Psoriasis is a chronic skin disorder, easily identified by its symptoms of white, scaly skin and red lesions, though not so easily cured or understood. In psoriasis, skin cells mature faster than the body can shed them, causing a buildup. Although there are many theories as to what the cause of such a disease might be – genetics, stress, or other triggers – no one is quite sure why the disease occurs, or what could be a possible way to fully cure it. In this essay we will explore the symptoms, types, and effects of this condition, and also some of the known treatments.
Psoriasis can occur in anyone, but there are many groups that are at a higher risk. As mentioned above, genetics plays a role. One out of three cases of the disease have had it in their family. Age is also a risk factor. The disease appears most often in adolescence or after the age of sixty. Also, Caucasians are more susceptible to it, whereas African Americans have the lowest overall incidence of it.
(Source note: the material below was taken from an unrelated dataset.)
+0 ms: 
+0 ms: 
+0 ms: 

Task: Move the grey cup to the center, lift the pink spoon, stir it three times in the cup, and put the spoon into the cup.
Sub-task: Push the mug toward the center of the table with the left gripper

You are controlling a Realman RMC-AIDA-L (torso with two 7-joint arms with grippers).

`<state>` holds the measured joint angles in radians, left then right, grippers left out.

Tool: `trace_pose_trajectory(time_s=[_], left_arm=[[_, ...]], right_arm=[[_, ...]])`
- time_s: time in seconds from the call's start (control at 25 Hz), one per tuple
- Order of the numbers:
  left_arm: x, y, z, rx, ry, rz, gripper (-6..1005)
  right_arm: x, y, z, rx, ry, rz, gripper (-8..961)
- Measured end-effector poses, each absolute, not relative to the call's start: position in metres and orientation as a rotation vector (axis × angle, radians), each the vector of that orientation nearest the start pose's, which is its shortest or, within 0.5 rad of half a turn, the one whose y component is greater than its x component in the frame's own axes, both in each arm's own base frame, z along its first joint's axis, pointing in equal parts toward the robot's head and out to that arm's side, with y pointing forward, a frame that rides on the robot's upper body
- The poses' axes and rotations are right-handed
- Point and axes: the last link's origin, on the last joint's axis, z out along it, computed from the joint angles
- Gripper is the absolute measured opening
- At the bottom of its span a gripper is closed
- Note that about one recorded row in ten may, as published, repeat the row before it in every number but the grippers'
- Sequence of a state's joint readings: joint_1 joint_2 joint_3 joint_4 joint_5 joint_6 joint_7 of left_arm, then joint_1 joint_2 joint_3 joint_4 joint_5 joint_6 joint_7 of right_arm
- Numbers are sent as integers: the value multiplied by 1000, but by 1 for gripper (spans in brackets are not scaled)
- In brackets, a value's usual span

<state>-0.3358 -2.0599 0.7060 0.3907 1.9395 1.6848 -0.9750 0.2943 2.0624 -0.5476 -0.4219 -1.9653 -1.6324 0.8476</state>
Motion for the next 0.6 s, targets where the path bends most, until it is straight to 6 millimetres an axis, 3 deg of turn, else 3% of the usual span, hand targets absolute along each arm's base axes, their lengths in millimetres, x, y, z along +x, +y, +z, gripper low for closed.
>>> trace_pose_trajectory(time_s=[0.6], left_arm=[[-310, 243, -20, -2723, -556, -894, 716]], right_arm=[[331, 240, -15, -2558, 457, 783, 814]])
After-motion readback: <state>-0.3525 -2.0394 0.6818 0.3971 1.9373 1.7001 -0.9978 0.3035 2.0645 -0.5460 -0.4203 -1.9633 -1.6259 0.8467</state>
The symptoms of psoriasis differ from type to type, although inflamed, scaly lesions are present in all five types. The most common form of the disease, plaque psoriasis, is identified by small bumps that begin to grow and become scaly. These lesions flake easily, but removing these patches can cause the tender skin below to bleed. In the Guttate type, small, individual, red drops form. This type does not have as much scaling as plaque psoriasis. The drops usually clear up on their own, but may also reappear as a different form of psoriasis, usually plaque. Inverse psoriasis usually occurs in places where the skin folds, such as the genitals, breasts, armpits or the backs of knees. This type will appear red, yet it will be smooth and dry. Also, no scaling will occur. Pustular psoriasis is a type that's significantly more rare. It is also more painful. In this type, blisters filled with non-infectious pus appear within a few hours and then dry up and peel within another two days. Severe medical risks exist for those who have this particular form of psoriasis, due to its side effects; exhaustion, anemia, weight loss, fever, chills, rapid pulse rate, severe itching and muscle weakness. Even less common than pustular psoriasis is erythrodermic psoriasis. This type is easily noticeable; the entire body is often covered with a fiery redness. This type also poses severe health risks. It damages the body's ability to control temperature. Hospitalization is sometimes required.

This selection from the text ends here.